Extreme heat across the nation—especially in the Southwest, Southeast, and Upper Midwest—threatening labor productivity, human health, and energy systems
- By the middle of this century, the average American will likely see 27 to 50 days over 95°F each year—two to more than three times the average annual number of 95°F days we’ve seen over the past 30 years. By the end of this century, this number will likely reach 45 to 96 days over 95°F each year on average.
- As with sea level rise, these national averages mask regional extremes, especially in the Southwest, Southeast, and upper Midwest, which will likely see several months of 95°F days each year.
- Labor productivity of outdoor workers, such as those working in construction, utility maintenance, landscaping, and agriculture, could be reduced by as much as 3%, particularly in the Southeast. For context, labor productivity across the entire U.S. labor force declined about 1.5% during the famous “productivity slowdown” in the 1970s.3
- Over the longer term, during portions of the year, extreme heat could surpass the threshold at which the human body can no longer maintain a normal core temperature without air conditioning, which we measure using a “Humid Heat Stroke Index” (HHSI). During these periods, anyone whose job requires them to work outdoors, as well as anyone lacking access to air conditioning, will face severe health risks and potential death.
- Demand for electricity for air conditioning will surge in those parts of the country facing the most extreme temperature increases, straining regional generation and transmission capacity and driving up costs for consumers.
Shifting agricultural patterns and crop yields, with likely gains for Northern farmers offset by losses in the Midwest and South
- As extreme heat spreads across the middle of the country by the end of the century, some states in the Southeast, lower Great Plains, and Midwest risk up to a 50% to 70% loss in average annual crop yields (corn, soy, cotton, and wheat), absent agricultural adaptation.
- At the same time, warmer temperatures and carbon fertilization may improve agricultural productivity and crop yields in the upper Great Plains and other northern states.

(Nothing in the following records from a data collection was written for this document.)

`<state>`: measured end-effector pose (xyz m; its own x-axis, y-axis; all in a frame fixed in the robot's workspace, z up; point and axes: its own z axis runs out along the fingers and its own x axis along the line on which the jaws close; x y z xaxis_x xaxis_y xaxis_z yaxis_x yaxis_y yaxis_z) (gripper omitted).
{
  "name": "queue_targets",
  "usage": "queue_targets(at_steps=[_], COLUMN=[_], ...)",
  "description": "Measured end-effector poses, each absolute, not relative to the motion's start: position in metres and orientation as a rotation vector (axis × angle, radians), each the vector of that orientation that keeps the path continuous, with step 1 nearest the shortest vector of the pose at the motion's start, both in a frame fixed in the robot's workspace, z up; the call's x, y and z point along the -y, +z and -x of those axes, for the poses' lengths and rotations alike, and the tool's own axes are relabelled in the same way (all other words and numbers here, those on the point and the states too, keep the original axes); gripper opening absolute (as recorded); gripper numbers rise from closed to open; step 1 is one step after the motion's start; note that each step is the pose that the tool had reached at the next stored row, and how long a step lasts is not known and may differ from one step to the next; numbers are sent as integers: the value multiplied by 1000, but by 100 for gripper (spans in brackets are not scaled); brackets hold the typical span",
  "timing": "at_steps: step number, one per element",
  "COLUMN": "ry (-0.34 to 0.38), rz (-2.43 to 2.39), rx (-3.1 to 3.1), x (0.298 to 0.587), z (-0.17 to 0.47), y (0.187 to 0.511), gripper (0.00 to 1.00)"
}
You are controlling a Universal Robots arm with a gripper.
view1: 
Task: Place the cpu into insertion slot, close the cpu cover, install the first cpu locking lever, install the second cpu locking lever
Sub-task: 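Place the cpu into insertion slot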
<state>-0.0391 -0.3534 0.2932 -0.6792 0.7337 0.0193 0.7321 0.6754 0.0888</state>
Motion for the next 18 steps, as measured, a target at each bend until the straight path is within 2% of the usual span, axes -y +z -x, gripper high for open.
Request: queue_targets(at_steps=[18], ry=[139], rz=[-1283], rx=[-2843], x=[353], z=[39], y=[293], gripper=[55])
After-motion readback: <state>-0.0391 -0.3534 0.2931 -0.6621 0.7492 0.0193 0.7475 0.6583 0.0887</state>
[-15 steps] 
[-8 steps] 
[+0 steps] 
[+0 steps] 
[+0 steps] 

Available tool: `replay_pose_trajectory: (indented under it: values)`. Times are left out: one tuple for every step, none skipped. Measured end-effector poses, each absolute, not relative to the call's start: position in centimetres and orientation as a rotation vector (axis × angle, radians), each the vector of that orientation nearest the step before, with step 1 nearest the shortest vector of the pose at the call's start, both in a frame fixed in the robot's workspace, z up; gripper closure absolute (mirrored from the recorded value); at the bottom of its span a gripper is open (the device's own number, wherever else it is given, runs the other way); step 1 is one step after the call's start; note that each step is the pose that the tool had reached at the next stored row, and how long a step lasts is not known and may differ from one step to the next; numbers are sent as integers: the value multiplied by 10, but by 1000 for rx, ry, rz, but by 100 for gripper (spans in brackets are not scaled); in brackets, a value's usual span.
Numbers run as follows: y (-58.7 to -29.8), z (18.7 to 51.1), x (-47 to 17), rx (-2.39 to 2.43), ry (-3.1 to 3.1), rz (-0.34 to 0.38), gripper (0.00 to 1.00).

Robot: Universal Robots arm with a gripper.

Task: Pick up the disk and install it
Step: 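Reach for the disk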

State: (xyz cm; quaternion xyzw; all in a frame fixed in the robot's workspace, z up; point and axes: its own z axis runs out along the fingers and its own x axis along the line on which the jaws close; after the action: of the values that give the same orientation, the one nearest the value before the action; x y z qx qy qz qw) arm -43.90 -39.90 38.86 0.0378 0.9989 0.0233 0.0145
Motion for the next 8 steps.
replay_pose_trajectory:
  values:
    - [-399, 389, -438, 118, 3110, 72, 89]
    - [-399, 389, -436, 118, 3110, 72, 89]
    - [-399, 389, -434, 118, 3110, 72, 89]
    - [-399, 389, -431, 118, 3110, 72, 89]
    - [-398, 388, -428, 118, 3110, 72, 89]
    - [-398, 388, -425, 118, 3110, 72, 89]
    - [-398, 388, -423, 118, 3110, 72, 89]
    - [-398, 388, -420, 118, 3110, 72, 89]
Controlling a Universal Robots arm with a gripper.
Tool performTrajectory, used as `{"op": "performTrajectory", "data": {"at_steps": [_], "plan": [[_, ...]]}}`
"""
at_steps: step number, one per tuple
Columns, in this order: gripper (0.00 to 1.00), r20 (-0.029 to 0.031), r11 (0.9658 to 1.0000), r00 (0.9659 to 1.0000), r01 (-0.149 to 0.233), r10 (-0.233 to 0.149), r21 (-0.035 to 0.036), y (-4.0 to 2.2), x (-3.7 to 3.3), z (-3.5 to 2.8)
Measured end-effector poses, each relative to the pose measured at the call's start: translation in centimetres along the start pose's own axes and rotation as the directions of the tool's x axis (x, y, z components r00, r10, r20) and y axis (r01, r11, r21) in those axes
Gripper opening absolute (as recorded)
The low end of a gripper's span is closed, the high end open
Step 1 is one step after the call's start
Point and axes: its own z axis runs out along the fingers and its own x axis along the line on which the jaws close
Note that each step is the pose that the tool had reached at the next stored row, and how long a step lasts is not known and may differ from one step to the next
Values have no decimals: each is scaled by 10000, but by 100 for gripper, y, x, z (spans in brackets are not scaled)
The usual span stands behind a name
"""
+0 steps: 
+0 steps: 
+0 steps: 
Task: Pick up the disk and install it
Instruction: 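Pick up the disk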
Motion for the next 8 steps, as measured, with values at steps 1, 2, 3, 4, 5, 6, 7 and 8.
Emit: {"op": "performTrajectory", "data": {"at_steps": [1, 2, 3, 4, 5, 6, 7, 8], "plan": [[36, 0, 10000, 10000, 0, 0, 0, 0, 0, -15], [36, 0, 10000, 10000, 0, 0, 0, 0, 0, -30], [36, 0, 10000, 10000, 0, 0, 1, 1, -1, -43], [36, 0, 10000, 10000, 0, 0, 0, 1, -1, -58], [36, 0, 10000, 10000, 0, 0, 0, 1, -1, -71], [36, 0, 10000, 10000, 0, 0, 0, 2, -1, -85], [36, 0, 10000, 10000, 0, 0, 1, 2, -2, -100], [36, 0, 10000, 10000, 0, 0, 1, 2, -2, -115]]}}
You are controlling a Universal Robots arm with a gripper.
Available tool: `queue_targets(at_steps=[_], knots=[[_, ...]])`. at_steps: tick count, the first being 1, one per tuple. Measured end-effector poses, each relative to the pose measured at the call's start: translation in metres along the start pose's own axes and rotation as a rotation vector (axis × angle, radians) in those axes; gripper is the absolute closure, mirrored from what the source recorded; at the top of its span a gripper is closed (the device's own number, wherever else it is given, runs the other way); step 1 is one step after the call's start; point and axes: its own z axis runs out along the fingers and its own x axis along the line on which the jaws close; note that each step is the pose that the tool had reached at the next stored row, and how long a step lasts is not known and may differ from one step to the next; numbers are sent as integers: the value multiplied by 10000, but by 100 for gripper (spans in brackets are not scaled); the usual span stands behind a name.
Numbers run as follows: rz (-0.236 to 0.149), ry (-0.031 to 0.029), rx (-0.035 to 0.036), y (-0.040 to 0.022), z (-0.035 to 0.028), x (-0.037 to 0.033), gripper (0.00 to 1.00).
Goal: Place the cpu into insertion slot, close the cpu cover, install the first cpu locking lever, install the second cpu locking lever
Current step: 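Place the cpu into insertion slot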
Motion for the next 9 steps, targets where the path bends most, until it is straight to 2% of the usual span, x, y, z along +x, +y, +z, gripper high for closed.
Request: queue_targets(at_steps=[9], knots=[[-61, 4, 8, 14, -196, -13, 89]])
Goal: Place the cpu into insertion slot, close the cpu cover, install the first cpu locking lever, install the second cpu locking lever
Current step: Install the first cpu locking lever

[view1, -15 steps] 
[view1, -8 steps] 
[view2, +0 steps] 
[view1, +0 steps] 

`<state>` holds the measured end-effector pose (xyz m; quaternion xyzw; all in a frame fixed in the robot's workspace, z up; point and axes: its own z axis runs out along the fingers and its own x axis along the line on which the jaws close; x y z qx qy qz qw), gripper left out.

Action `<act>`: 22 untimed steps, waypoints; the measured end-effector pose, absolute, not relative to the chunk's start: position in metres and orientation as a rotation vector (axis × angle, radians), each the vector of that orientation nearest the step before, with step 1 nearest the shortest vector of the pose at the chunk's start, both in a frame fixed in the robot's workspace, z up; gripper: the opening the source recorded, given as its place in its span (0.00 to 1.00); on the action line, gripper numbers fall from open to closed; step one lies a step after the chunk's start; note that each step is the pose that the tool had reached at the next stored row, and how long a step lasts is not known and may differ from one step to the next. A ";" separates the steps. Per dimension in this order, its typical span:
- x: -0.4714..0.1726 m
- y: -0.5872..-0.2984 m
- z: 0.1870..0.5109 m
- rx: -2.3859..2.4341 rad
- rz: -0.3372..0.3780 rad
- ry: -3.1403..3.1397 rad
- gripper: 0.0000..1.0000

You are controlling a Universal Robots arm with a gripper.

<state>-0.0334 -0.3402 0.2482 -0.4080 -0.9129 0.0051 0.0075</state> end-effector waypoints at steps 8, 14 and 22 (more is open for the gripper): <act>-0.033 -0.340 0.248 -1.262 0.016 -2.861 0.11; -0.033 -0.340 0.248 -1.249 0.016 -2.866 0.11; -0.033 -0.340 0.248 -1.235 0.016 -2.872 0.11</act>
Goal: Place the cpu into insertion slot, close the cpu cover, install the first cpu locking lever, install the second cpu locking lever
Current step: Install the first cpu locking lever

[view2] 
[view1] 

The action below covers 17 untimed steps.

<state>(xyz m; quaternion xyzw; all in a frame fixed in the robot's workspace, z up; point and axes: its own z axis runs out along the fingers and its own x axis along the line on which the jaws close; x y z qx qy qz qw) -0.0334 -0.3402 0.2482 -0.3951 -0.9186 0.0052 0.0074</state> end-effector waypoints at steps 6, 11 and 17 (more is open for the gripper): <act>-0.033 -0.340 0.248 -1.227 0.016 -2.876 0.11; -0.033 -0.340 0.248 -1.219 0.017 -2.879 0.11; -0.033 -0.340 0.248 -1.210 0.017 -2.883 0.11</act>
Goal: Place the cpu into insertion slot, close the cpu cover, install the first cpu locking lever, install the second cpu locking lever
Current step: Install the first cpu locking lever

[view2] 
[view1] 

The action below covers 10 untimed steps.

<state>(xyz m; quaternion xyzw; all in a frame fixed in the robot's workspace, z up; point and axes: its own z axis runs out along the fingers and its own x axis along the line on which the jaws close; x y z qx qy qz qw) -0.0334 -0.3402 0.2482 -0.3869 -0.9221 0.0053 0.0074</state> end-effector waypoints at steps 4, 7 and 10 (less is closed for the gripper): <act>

- Food systems are resilient at a national and global level, and agricultural producers have proven themselves extremely able to adapt to changing climate conditions. These shifts, however, still carry risks for the individual farming communities most vulnerable to projected climatic changes.
The Risky Business Project is designed to highlight climate risks to specific business sectors and regions of the economy, and to provide actionable data at a geographically granular level for decision-makers. It is our hope that it becomes standard practice for the American business and investment community to factor climate change into its decision-making process. We are already seeing this response from the agricultural and national security sectors; we are starting to see it from the bond markets and utilities as well. But business still tends to respond only to the extent that these risks intersect with core short term financial and planning decisions.
We also know that the private sector does not operate in a vacuum, and that the economy runs most smoothly when government sets a consistent policy and a regulatory framework within which business has the freedom to operate. Right now, cities and businesses are scrambling to adapt to a changing climate without sufficient federal government support, resulting in a virtual “unfunded mandate by omission” to deal with climate at the local level.4 We believe that American businesses should play an active role in helping the public sector determine how best to react to the risks and costs posed by climate change, and how to set the rules that move the country forward in a new, more sustainable direction.
With this report, we call on the American business community to rise to the challenge and lead the way in helping reduce climate risks. We hope the Risky Business Project will facilitate this action by providing critical information about how climate change may affect key sectors and regions of our national economy.
This is only a first step, but it’s a step toward getting America on a new path leading to a more secure, more certain economic future.